As SoC design and
fabrication have moved to smaller lithographic geometries and higher
integration complexities, the pre-silicon phase of design
implementation has seen marked improvements in efficiency and
throughput. However, the cost and time-saving benefits of design
automation are rapidly eroded in the post-silicon phase (Fig 1). Even
if the design is perfect, silicon validation is still required to prove
that the chip works correctly at-speed and in-system under different
operating conditions. Additionally, debugging is necessary to resolve
hardware-software integration problems or whenever the design turns out
to be not entirely flawless.
First silicon validation and debug requires a labor-intensive engineering effort of several months, and it has become the least predictable and most time-consuming part - 35% on average - of the development cycle of a new chip at 90nm (Fig 2). This cost (and variability) is expected to increase at 65nm and below because the complexity of silicon validation increases faster than design complexity and because existing ad-hoc validation methodologies are ineffective in dealing with unprecedented levels of SoC device complexity.
Even the most
sophisticated SoC design methodology cannot fully account for all the
parameters that impact silicon behavior, or for all logic corner cases
that occur in the real life of a chip working at-speed and in-system.
Moreover, on designs with embedded processors, it is nearly impossible
to ensure the software and hardware will operate cohesively when merged
into first silicon.
Software integration and test issues aside, there are real hardware issues to contend with during bring up and early integration. Simply consider that the simultaneous occurrence of two unlikely events may never be simulated or analyzed pre-silicon, but may cause unexpected effects when encountered in-system. Pre-silicon verification methods - simulation, emulation, FPGA prototyping, timing analysis, and formal verification - are oblivious to many deep sub-micron problems that occur in the actual device. Many other integration problems, configuration problems, and unexpected behaviors resulting from signal integrity, power, noise, or process-related issues, may be similarly difficult to find pre-silicon.
Since perfect logic, timing verification and perfect embedded software of a complex SoC at 90nm or below is practically impossible pre-silicon, post-silicon validation has become an essential step in the design implementation methodology. The most important phase of this process is in-system, at-speed validation, which is the first opportunity for a newly manufactured chip to work in its intended environment and to interact with other chips on a system board while operating at its target frequency. In-system, at-speed validation introduces many new functional patterns and explores states not encountered previously during pre-silicon verification or during manufacturing test. Only real-life usage under stress conditions exposes functional and timing errors that escape pre-silicon verification. However, locating such problems in a chip working at-speed, in-system is much more difficult and far more expensive than in pre-silicon or on a tester.

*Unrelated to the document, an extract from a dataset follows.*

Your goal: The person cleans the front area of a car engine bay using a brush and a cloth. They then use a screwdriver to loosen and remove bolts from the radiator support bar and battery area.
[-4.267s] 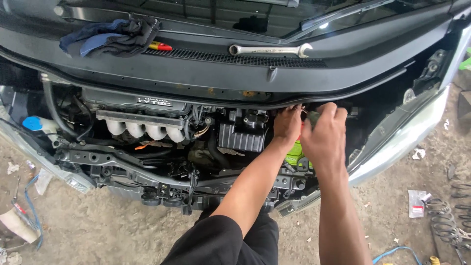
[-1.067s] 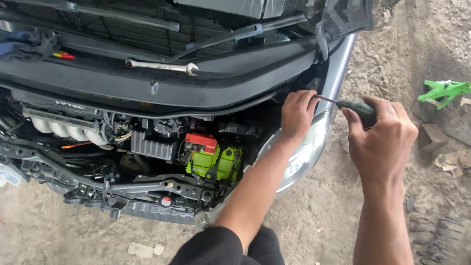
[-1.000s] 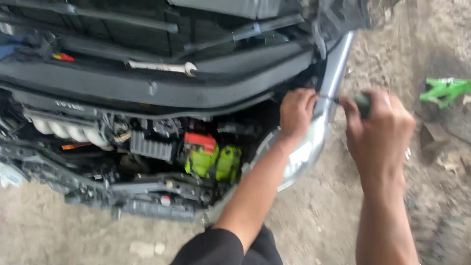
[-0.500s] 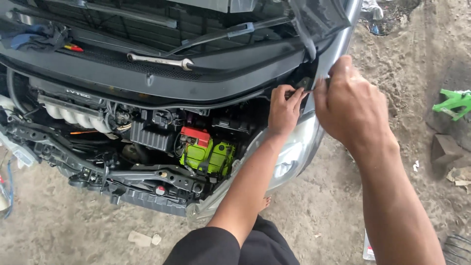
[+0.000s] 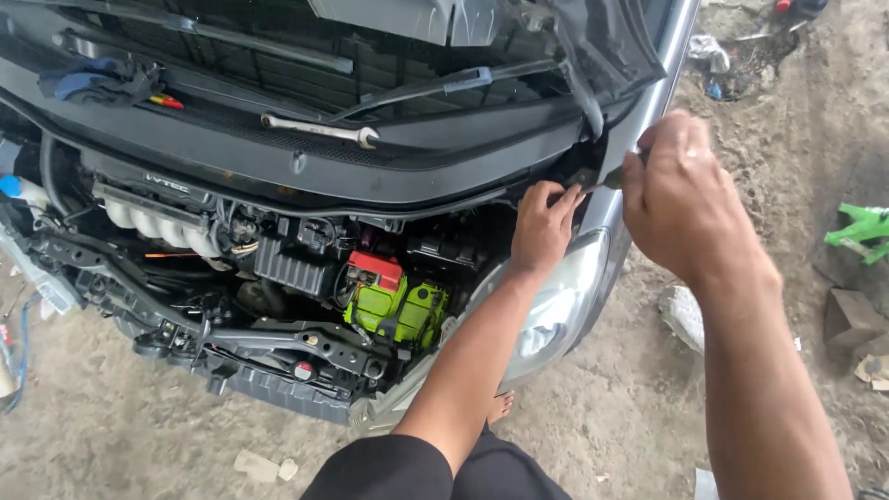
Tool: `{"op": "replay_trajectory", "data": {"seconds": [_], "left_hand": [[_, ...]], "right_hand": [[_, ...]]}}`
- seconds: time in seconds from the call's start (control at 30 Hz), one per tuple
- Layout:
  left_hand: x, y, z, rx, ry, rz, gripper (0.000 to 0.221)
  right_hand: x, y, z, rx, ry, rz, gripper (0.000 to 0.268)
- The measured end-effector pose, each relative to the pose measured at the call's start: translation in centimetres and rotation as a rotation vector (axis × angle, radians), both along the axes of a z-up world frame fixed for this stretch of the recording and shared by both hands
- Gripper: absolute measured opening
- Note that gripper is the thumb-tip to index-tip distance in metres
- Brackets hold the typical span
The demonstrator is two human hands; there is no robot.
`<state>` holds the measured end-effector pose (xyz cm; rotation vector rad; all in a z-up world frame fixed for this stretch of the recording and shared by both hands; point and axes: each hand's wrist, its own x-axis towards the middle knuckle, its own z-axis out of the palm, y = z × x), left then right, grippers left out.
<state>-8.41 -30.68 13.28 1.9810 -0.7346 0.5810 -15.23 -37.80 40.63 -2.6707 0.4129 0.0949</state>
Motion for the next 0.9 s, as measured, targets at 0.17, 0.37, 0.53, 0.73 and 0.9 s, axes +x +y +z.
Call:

In simulation, all SoC signals are accessible. Likewise, in a tester, we have at-speed access to the I/O pins of the chip. In a system, however, one no longer has direct at-speed access to the chip. This limitation represents a significant reduction in both observability and controllability, and makes assessing the internal dynamic behavior of the chip an extremely difficult process. Unlike tester-based experiments that are fully repeatable, in-system operation is not completely deterministic because of unpredictable interactions among independent events such as external interrupts, irregular network traffic, bus arbitration, or transactions involving asynchronous clock domains. This non-determinism makes many problems appear as intermittent, and severely complicates silicon validation and debug.